Your instructions:
Omit the pictures, then reproduce every remaining record exactly.

Data:
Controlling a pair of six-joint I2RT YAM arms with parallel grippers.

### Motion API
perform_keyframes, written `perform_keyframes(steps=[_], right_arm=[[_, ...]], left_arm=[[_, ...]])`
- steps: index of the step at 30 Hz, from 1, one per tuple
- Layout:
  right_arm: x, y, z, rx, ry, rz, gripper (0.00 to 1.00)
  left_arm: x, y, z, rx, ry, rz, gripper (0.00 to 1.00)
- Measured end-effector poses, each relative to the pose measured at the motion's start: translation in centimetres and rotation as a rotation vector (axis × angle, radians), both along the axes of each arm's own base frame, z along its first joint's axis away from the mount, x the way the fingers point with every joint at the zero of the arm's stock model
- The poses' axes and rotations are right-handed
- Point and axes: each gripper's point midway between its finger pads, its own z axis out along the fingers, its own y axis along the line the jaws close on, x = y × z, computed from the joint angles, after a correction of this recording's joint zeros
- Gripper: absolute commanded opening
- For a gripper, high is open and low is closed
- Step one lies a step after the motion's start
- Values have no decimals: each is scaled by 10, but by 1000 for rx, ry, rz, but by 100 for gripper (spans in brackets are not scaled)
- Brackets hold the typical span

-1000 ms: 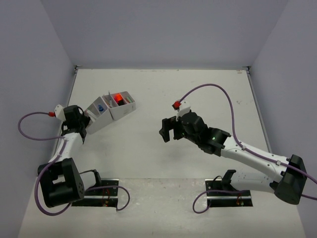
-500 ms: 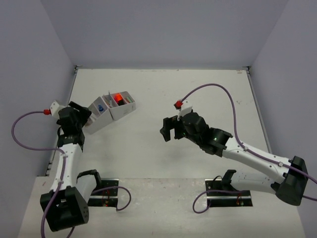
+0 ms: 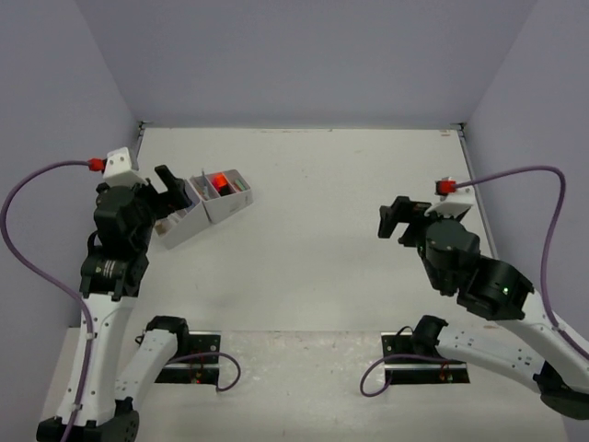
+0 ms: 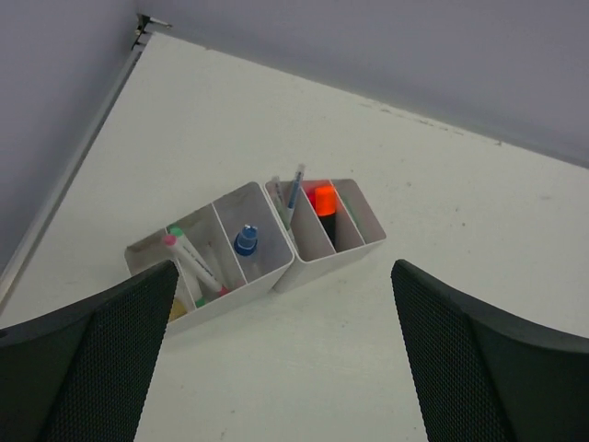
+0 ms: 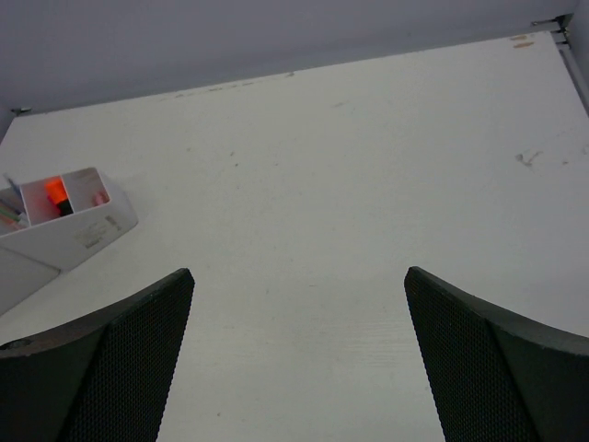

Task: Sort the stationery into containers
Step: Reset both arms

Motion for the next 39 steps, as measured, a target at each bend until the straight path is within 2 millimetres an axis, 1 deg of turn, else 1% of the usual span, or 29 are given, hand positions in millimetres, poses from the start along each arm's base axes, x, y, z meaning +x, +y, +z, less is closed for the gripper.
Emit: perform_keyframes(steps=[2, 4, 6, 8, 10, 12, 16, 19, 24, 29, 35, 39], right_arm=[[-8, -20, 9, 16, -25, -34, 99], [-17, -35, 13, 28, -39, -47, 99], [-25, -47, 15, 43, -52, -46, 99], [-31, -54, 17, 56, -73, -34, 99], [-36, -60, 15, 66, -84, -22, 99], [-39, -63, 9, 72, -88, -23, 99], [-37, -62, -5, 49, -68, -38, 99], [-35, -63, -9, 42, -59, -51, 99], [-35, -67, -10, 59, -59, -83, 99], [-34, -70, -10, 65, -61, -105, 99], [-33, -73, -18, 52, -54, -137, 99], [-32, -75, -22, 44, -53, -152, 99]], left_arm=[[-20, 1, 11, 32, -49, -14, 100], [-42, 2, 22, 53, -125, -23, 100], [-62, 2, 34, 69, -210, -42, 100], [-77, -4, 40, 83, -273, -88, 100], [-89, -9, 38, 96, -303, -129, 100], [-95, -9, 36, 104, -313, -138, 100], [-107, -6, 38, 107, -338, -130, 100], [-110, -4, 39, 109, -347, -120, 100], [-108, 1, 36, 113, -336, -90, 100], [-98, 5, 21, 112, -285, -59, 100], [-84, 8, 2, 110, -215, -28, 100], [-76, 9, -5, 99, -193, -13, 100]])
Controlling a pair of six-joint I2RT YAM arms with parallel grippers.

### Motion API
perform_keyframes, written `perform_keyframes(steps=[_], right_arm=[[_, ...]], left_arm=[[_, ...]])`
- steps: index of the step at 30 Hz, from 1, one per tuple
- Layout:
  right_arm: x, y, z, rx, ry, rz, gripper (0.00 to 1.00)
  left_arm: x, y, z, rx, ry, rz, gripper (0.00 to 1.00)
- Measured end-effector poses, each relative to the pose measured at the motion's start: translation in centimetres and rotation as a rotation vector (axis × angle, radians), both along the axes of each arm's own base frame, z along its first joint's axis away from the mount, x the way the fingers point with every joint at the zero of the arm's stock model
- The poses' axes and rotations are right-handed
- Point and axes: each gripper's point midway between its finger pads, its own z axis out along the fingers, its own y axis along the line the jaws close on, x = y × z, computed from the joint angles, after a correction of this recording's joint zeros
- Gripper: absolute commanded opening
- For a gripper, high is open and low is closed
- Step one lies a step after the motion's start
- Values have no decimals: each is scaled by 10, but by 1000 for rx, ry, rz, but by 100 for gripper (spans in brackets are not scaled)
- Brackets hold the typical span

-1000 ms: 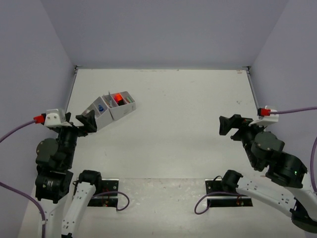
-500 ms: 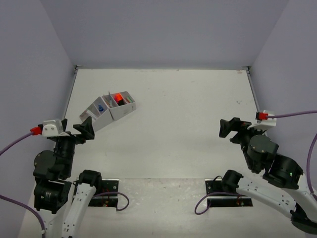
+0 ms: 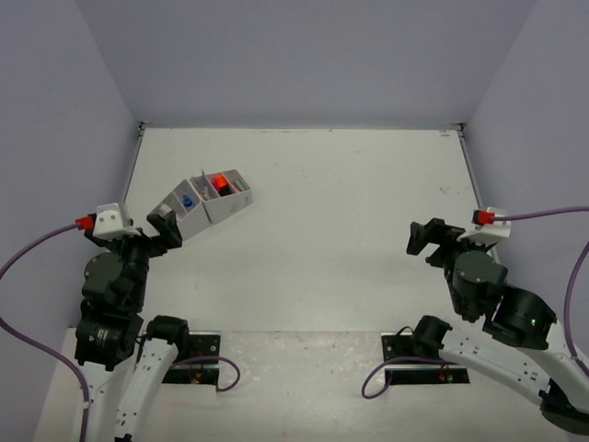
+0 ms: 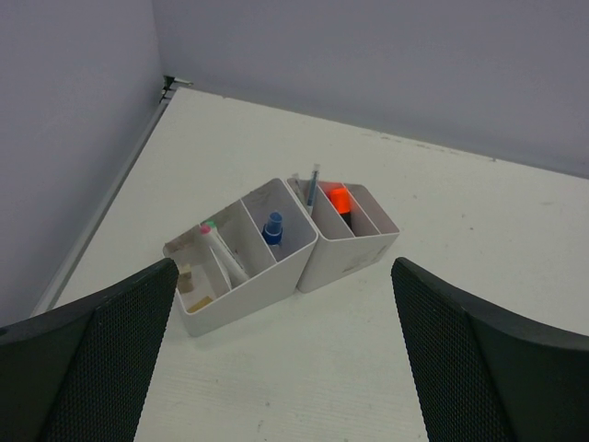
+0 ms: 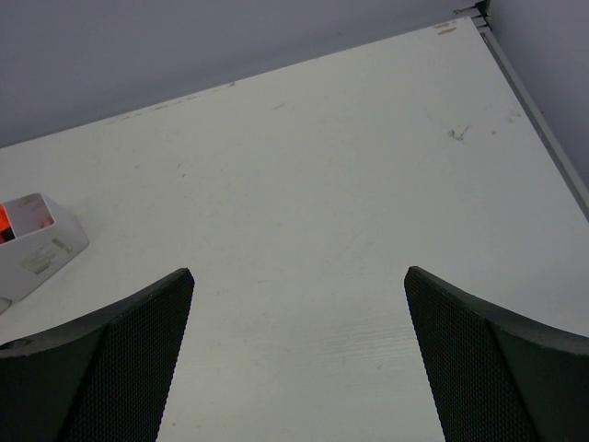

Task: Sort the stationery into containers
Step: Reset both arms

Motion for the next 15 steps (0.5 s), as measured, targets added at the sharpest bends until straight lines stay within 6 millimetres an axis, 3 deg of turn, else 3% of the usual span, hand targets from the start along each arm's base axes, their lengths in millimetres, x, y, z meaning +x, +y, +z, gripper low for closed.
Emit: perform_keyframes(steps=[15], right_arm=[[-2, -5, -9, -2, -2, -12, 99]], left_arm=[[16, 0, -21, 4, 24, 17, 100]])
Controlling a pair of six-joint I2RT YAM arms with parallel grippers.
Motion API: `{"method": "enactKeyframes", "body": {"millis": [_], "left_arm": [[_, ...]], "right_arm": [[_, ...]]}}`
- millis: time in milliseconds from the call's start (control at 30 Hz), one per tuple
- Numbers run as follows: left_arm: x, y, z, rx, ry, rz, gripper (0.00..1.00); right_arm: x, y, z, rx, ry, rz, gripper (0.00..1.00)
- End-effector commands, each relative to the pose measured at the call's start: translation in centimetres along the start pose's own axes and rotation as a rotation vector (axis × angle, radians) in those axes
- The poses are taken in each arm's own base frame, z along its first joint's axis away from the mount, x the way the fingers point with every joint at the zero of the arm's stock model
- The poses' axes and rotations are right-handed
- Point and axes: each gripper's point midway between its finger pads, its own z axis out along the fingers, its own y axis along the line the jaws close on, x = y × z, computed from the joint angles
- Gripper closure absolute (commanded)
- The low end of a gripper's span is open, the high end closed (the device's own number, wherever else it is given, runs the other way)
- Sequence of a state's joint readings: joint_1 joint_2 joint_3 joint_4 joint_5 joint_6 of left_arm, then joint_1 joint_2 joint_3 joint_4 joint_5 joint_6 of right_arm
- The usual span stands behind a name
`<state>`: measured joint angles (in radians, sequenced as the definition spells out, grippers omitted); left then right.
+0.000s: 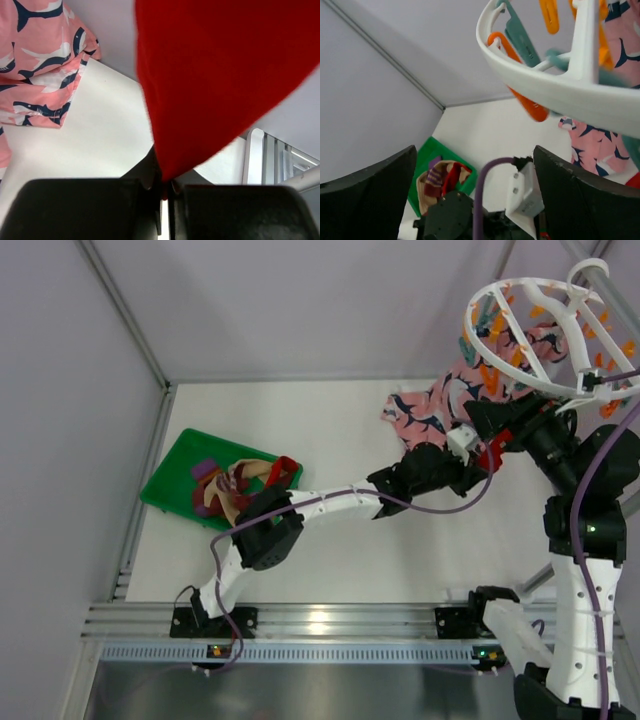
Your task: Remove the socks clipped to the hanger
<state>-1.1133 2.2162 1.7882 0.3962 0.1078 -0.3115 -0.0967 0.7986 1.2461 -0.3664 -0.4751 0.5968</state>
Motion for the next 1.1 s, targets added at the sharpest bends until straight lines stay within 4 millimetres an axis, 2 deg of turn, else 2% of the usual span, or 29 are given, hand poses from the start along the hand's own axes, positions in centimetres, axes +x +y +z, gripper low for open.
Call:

Written response:
Controlling a pair of six-joint I2RT YAM arms with parallel grippers.

### Motion API
perform_keyframes, written `perform_keyframes(steps=[_], right_arm=[[_, ...]], left_arm=[[_, ...]])`
- steps: index of the step at 30 Hz, from 1, one per tuple
- Layout:
  right_arm: x, y, z, rx, ry, rz, gripper (0.00 to 1.00)
  left_arm: x, y, z, rx, ry, rz, gripper (0.00 to 1.00)
- Measured end-effector poses, each relative to the pose measured at the motion's start: translation in centimetres and rotation as a rotation vector (axis × angle, radians), both along the axes of each arm's own base frame, z along its first joint's axis away from the mount, x the way the fingers point with every joint at the zero of the arm's stock model
- The poses' axes and rotations are right-handed
- Point and axes: each gripper's point midway between its finger pads, its own z axis out along the fingers, its own y axis along the line the jaws close on, x = y × z, computed from the joint angles, after a correction of this recording's joint zeros
- Gripper: absolute commanded opening
- For a gripper, high is open and low is closed
- Step one lies a step after the motion's start
- Values have no decimals: each is scaled by 10, but by 1000 for rx, ry, rz, but by 100 for gripper (spans in brackets are not scaled)
- Brackets hold the typical span

-1000 ms: 
-500 ms: 
+0 ms: 
+0 ms: 
+0 ms: 

Task: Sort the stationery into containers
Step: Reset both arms

Motion for the next 39 steps, as measured, a target at each bend until the straight path is within 2 millimetres an axis, 1 deg of turn, else 1% of the usual span, or 29 are given, hand positions in millimetres, poses from the start along each arm's base axes, x, y, z meaning +x, +y, +z, less is closed for the gripper.
Emit: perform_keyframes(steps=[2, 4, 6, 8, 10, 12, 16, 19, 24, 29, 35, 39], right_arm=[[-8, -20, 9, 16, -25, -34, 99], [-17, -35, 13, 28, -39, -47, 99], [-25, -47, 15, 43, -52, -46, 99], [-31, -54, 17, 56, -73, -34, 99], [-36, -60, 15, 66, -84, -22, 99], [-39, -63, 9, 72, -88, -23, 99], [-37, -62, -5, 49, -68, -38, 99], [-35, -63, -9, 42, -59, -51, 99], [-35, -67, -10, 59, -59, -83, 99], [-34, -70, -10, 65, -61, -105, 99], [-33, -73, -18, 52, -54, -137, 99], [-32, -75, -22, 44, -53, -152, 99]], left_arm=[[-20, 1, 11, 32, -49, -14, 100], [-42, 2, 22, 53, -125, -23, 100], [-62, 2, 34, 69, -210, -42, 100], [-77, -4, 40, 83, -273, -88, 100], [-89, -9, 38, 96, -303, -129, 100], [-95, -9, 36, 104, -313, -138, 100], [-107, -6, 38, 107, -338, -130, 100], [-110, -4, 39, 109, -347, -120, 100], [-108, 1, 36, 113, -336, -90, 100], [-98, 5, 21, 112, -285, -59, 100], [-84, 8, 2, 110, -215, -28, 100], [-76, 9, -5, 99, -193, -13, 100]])
Controlling a pair of six-joint I2RT YAM arms with parallel grippers.

### Motion API
perform_keyframes, written `perform_keyframes(steps=[_], right_arm=[[_, ...]], left_arm=[[_, ...]])`
- steps: index of the step at 30 Hz, from 1, one per tuple
- Layout:
  right_arm: x, y, z, rx, ry, rz, gripper (0.00 to 1.00)
  left_arm: x, y, z, rx, ry, rz, gripper (0.00 to 1.00)
- Measured end-effector poses, each relative to the pose measured at the motion's start: translation in centimetres and rotation as a rotation vector (axis × angle, radians), both along the axes of each arm's own base frame, z along its first joint's axis away from the mount, x the way the fingers point with every joint at the zero of the arm's stock model
- The poses' axes and rotations are right-handed
- Point and axes: each gripper's point midway between its finger pads, its own z axis out along the fingers, its own y axis along the line the jaws close on, x = y × z, computed from the joint angles, after a correction of this recording's joint zeros
- Gripper: absolute commanded opening
- For a gripper, high is open and low is closed
- Step one lies a step after the motion's start
- Values have no decimals: each is scaled by 10, but by 1000 for rx, ry, rz, but by 100 for gripper (spans in brackets are not scaled)
- Brackets hold the typical span

-1000 ms: 
-500 ms: 
+0 ms: 
+0 ms: 
+0 ms: 

Task: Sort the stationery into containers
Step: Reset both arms

Motion for the next 15 steps (0.5 s), as measured, targets added at the sharpest bends until straight lines stay within 6 millimetres an axis, 3 deg of turn, else 3% of the usual span, hand targets from the start along each arm's base axes, their lengths in millimetres, x, y, z meaning +x, +y, +z, gripper low for closed.
Emit: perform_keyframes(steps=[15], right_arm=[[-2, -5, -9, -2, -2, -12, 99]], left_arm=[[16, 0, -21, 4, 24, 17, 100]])
Controlling a pair of six-joint I2RT YAM arms with parallel grippers.
Motion API: `{"method": "enactKeyframes", "body": {"millis": [_], "left_arm": [[_, ...]], "right_arm": [[_, ...]]}}`
- millis: time in milliseconds from the call's start (control at 30 Hz), one per tuple
- Numbers run as follows: left_arm: x, y, z, rx, ry, rz, gripper (0.00..1.00); right_arm: x, y, z, rx, ry, rz, gripper (0.00..1.00)
- End-effector commands, each relative to the pose measured at the call's start: translation in centimetres along the start pose's own axes and rotation as a rotation vector (axis × angle, radians) in those axes
- The poses are taken in each arm's own base frame, z along its first joint's axis away from the mount, x the way the fingers point with every joint at the zero of the arm's stock model
- The poses' axes and rotations are right-handed
- Point and axes: each gripper's point midway between its finger pads, its own z axis out along the fingers, its own y axis along the line the jaws close on, x = y × z, computed from the joint angles
- Gripper closure absolute (commanded)
- The low end of a gripper's span is open, the high end closed (the device's own number, wherever else it is given, runs the other way)
- Sequence of a state's joint readings: joint_1 joint_2 joint_3 joint_4 joint_5 joint_6 of left_arm, then joint_1 joint_2 joint_3 joint_4 joint_5 joint_6 of right_arm
- The usual span stands behind a name
`<state>`: measured joint angles (in radians, sequenced as the definition spells out, grippers omitted); left then right.
+0.000s: 
Your task: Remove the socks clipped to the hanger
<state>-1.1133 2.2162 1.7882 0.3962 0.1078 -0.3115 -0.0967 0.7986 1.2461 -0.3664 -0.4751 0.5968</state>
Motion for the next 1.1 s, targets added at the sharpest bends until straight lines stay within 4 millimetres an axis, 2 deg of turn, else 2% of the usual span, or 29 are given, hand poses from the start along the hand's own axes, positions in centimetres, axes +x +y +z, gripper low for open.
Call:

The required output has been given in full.